> Task to complete: Report how many lines in the data include the string "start", and add nothing else.

::: Exercise data

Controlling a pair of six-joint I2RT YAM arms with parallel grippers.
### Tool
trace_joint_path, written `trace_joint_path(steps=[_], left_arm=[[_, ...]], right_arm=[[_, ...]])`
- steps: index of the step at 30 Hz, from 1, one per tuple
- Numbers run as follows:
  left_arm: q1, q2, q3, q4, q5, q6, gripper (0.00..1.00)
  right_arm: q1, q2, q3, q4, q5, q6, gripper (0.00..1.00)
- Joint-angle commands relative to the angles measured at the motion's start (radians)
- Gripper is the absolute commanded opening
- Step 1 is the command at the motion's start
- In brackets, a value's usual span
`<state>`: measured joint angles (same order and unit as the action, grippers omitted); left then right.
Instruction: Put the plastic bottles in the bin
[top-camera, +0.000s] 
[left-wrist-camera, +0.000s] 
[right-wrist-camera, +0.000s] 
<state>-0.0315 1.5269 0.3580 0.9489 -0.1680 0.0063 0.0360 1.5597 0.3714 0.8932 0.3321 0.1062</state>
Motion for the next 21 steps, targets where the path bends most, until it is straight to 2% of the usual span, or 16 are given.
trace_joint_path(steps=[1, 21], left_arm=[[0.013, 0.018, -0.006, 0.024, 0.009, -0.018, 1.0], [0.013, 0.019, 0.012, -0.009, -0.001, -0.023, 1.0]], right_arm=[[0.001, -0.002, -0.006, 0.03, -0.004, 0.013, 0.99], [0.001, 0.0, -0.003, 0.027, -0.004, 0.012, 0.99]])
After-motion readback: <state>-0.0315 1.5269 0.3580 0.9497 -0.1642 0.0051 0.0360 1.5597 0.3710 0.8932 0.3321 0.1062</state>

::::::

> Response to this task: 2